▶ [Task brief] Filter the data for lines with the word "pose" and copy those lines.

*** Provided data Section Begins ***

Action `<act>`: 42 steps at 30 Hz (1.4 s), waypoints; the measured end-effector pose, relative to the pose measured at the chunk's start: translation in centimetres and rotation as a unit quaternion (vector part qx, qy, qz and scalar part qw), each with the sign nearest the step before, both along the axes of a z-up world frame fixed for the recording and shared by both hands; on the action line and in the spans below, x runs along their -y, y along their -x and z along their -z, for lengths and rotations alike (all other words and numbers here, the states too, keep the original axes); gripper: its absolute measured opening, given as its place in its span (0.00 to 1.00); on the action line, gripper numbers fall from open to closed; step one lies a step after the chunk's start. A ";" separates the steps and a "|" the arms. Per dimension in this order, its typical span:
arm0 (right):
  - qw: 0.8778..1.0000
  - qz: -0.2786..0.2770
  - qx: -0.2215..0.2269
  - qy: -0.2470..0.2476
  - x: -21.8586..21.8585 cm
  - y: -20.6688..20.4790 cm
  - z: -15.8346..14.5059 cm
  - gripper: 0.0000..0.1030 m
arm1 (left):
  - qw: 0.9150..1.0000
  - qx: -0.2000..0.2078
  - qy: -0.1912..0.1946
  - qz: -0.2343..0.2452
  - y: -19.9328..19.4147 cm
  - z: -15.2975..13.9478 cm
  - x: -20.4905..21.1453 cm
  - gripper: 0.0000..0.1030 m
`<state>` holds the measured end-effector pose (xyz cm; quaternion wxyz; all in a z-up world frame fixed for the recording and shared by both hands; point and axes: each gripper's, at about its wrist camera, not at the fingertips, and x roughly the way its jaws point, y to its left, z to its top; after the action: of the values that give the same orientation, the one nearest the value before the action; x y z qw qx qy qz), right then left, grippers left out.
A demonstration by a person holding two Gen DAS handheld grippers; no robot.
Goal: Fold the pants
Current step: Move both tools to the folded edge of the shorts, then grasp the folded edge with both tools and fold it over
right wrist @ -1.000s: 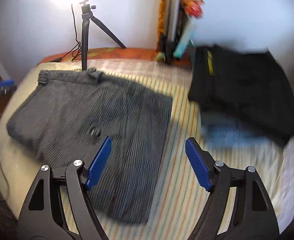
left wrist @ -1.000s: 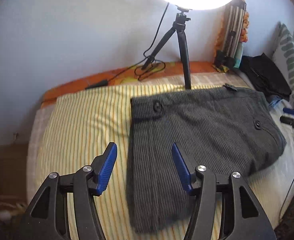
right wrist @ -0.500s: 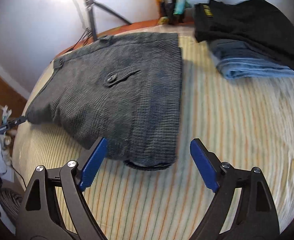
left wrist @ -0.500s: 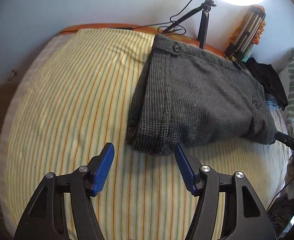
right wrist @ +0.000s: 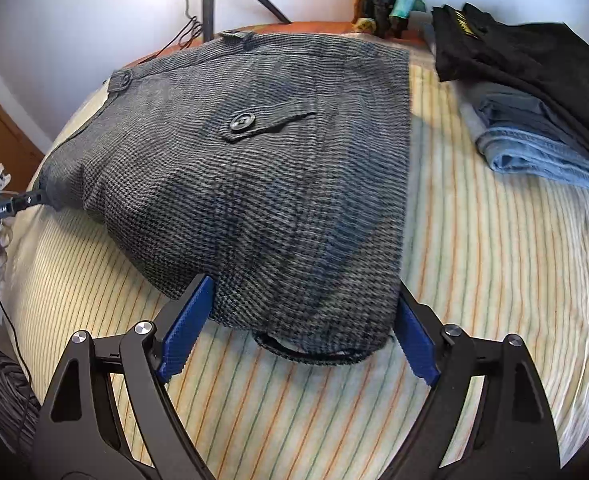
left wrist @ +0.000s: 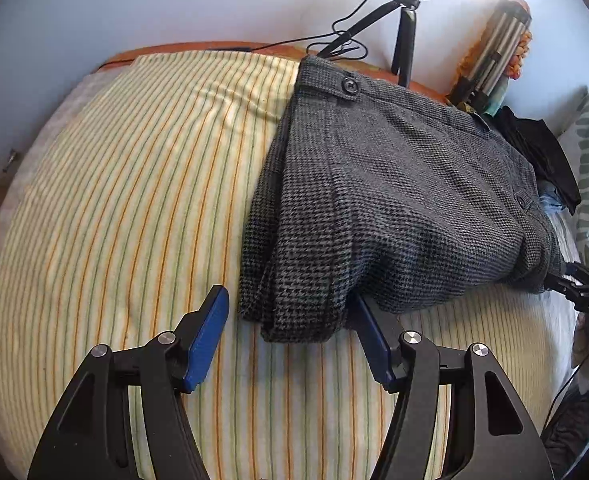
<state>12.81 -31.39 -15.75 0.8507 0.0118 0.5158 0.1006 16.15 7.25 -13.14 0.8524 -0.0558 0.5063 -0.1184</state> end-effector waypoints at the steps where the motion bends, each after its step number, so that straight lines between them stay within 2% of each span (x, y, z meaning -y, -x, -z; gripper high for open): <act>1: 1.000 -0.004 0.002 -0.001 -0.2 0.0 0.0 0.85 | 1.000 0.004 -0.002 0.004 0.0 -0.1 0.2 0.60; 5: 1.000 -0.009 0.007 -0.003 -0.7 -0.1 0.0 0.83 | 1.000 0.008 -0.006 0.013 -0.3 -0.2 0.4 0.54; 7: 1.000 -0.013 0.004 -0.008 -0.9 -0.1 0.0 0.71 | 1.000 0.012 -0.013 0.017 -0.3 -0.3 0.7 0.46; 8: 1.000 -0.012 0.007 -0.004 -0.9 -0.1 -0.1 0.69 | 1.000 0.015 -0.016 0.022 -0.2 -0.5 0.9 0.40; 10: 1.000 -0.010 0.009 -0.004 -0.9 -0.1 -0.2 0.63 | 0.999 0.021 -0.023 0.028 -0.1 -0.7 1.4 0.34; 14: 1.000 -0.003 0.011 -0.010 -0.5 0.0 -0.4 0.54 | 0.999 0.027 -0.030 0.033 0.0 -0.9 1.8 0.26; 17: 1.000 -0.002 0.016 -0.007 -0.5 0.0 -0.6 0.48 | 0.999 0.031 -0.027 0.033 0.0 -1.2 1.8 0.25; 19: 1.000 -0.002 0.022 -0.007 -0.6 0.1 -0.9 0.38 | 0.999 0.031 -0.019 0.032 -0.1 -1.4 1.6 0.24; 22: 0.999 0.000 0.031 -0.018 -0.3 0.2 -1.9 0.29 | 0.999 0.036 -0.010 0.031 -0.2 -2.1 1.2 0.23; 24: 0.999 -0.001 0.033 -0.027 -0.2 0.2 -2.6 0.27 | 0.999 0.039 -0.003 0.033 -0.4 -2.9 1.0 0.23; 33: 0.995 -0.012 0.031 -0.092 1.4 -0.9 -6.8 0.22 | 0.996 0.053 -0.029 0.068 -2.7 -6.6 1.9 0.23; 36: 0.992 -0.003 0.015 -0.128 2.4 -2.0 -8.1 0.22 | 0.995 0.047 -0.033 0.078 -3.7 -7.5 2.1 0.23; 39: 0.987 0.009 -0.002 -0.162 3.5 -2.6 -8.5 0.22 | 0.995 0.024 -0.031 0.087 -5.0 -7.9 1.9 0.23; 42: 0.991 0.005 -0.019 -0.132 3.0 -2.4 -7.4 0.22 | 0.995 0.011 -0.053 0.085 -4.9 -7.1 1.8 0.30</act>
<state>15.17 -34.40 -8.37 0.8325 0.1278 0.5137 0.1634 21.06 5.41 -6.01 0.8464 0.0346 0.5054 -0.1642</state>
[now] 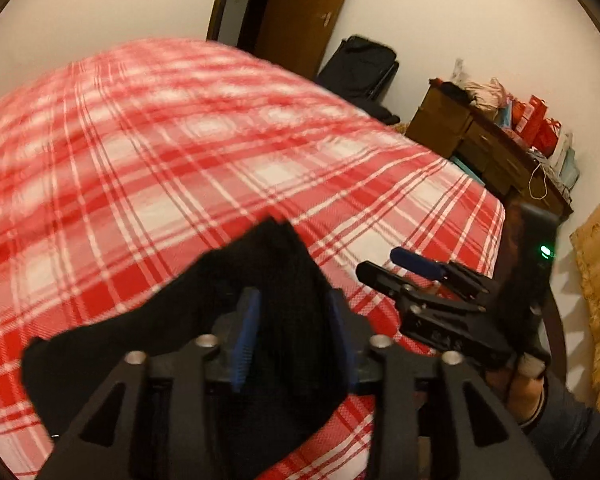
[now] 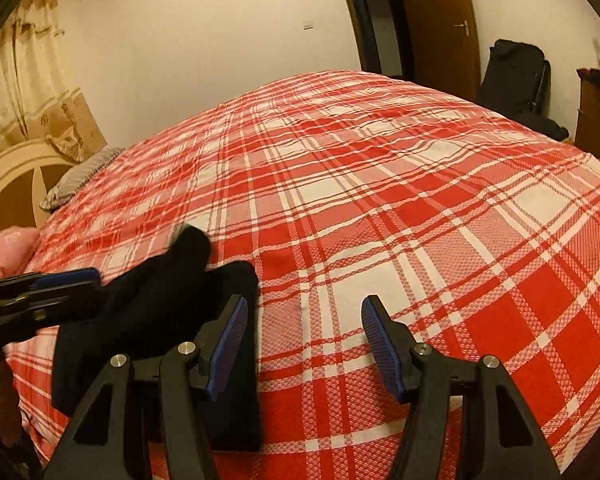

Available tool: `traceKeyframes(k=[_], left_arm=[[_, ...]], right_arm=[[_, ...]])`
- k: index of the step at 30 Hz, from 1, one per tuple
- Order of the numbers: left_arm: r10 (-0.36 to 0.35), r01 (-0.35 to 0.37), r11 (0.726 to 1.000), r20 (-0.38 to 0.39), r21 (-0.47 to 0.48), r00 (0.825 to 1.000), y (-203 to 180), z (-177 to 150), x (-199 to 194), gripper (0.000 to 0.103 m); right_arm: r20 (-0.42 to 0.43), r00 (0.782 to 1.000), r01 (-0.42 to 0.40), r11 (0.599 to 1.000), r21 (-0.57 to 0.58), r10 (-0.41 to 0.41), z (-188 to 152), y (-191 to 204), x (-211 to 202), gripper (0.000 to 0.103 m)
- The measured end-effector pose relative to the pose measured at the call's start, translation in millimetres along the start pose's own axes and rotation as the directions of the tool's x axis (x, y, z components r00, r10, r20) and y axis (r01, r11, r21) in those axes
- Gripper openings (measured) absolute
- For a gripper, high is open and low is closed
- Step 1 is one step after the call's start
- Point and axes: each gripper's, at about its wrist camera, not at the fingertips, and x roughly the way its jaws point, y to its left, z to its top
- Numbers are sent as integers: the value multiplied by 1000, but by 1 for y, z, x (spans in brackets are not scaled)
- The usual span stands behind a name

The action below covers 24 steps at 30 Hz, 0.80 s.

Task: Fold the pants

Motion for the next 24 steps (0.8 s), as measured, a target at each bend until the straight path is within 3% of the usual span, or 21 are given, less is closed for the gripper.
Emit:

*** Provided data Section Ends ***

▶ [Reply to the task]
Action `<act>`: 42 steps at 30 Hz (1.4 s), waypoints; the measured end-effector pose, relative to the pose measured at the chunk's start: translation in centimetres and rotation as a unit quaternion (vector part qx, qy, qz and scalar part qw), each with the sign nearest the step before, both along the axes of a z-up world frame fixed for the recording and shared by both hands; on the action line and in the spans below, x runs along their -y, y along their -x and z along their -z, for lengths and rotations alike (all other words and numbers here, the states too, keep the original axes); gripper: its absolute measured opening, given as its place in its span (0.00 to 1.00); on the action line, gripper numbers fall from open to closed; step one lies a step after the chunk's start. A ";" separates the steps and a "|" the arms. Per dimension in this order, its typical span:
`<state>` holds the measured end-effector pose (xyz cm; quaternion wxyz; all in a z-up world frame fixed for the recording and shared by both hands; point and axes: each gripper's, at about its wrist camera, not at the fingertips, and x roughly the way its jaws point, y to its left, z to its top; after the action: of the values that give the same orientation, the one nearest the value before the action; x y z qw qx qy qz), right then left, grippers left out.
- The measured end-effector pose relative to the pose measured at the call's start, translation in millimetres along the start pose's own axes and rotation as the directions of the tool's x axis (x, y, z components r00, r10, r20) and y axis (r01, r11, r21) in those axes

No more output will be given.